IV. Proposed Methodology.
The methodology to be used in the proposed study will be a triangulated approach, using a critical review of the relevant peer-reviewed and scholarly literature to determine current natural healing methodologies and how they are generally used for pain management purposes for the first leg. For the purpose, public and university libraries will be consulted, as well as reliable online database sources such as EBSCO, MedLine and Questia. Serendipitously identified resources will also be incorporated during this phase of the research.
The second leg of triangulated methodology will consist of a meta-analysis of recent clinical studies involving the use of natural healing methodologies in general and their use in pain management regimens in particular. This approach is congruent with Gersten, Schiller and Vaughn (2000), who advise that, "The meta-analyst is seeking to determine whether a particular finding is robust across different sets of assumptions. If the answer is 'yes,' then greater confidence can be placed in the conclusion. The specific techniques used in any meta-analysis will differ somewhat depending on the characteristics of the data set and the questions asked by the research synthesist" (p. 275).
The final leg of the triangulated methodology will consist of a convenience sample online survey of pain sufferers to determine their use of natural healing methodologies for pain management purposes, and to assess their level of awareness and education concerning their alternative approaches. This research methodology is congruent with a number of social researchers who recommend triangulation to garner as much insight and background into an issue under investigation as possible (Jonasssen, 2004). A three-part anonymous survey will be posted on pain management forums such as "Pain Management Forum" available at http://ehealthforum.com/health/pain_management.html and "MedHelp Pain Management Forum" available at http://www.medhelp.org/forums/Pain-Management-Support/www.board.html. with the goal of collecting at least 200 completed surveys in time for inclusion in the final study. This first part of the survey will collect various demographic data from the pain suffering respondents such as medical condition and length of time the pain has been experienced. The second part of the survey will consist of a series of Likert-scaled questions ranging from "strongly agree" to "strongly disagree" concerning various alternative medicine approaches to pain management.

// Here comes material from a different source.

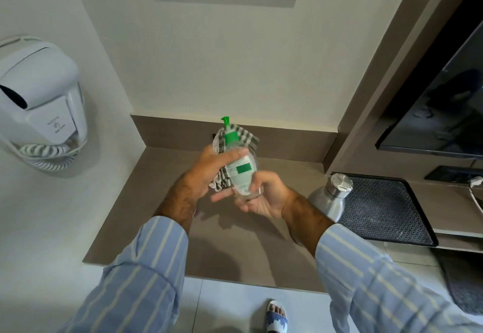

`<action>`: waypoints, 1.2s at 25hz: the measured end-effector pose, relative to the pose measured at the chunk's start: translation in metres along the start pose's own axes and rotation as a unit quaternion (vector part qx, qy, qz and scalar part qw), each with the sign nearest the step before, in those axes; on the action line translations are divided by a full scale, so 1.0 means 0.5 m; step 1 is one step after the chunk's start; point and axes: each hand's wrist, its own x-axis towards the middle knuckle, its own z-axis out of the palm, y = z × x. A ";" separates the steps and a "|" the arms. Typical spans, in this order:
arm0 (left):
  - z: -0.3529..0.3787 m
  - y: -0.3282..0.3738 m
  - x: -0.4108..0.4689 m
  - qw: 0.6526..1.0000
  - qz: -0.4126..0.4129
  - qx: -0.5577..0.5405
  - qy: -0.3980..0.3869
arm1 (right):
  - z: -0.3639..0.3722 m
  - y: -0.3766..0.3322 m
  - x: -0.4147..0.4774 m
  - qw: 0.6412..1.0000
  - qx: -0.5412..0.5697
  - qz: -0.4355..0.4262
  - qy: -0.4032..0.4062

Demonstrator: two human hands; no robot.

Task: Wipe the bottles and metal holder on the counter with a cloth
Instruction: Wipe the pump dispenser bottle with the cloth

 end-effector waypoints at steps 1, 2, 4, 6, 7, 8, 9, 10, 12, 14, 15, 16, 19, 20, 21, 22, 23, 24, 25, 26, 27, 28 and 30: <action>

The final section of the survey will consist of an open-ended comment section where respondents will be requested to provide their personal experiences, insights and views concerning mainstream medicine and natural healing methodologies as they pertain to pain management regimens.
The results of the proposed study can be used to provide a best practices guide for both mainstream clinicians as well as healthcare consumers concerning alternative approaches to pain management…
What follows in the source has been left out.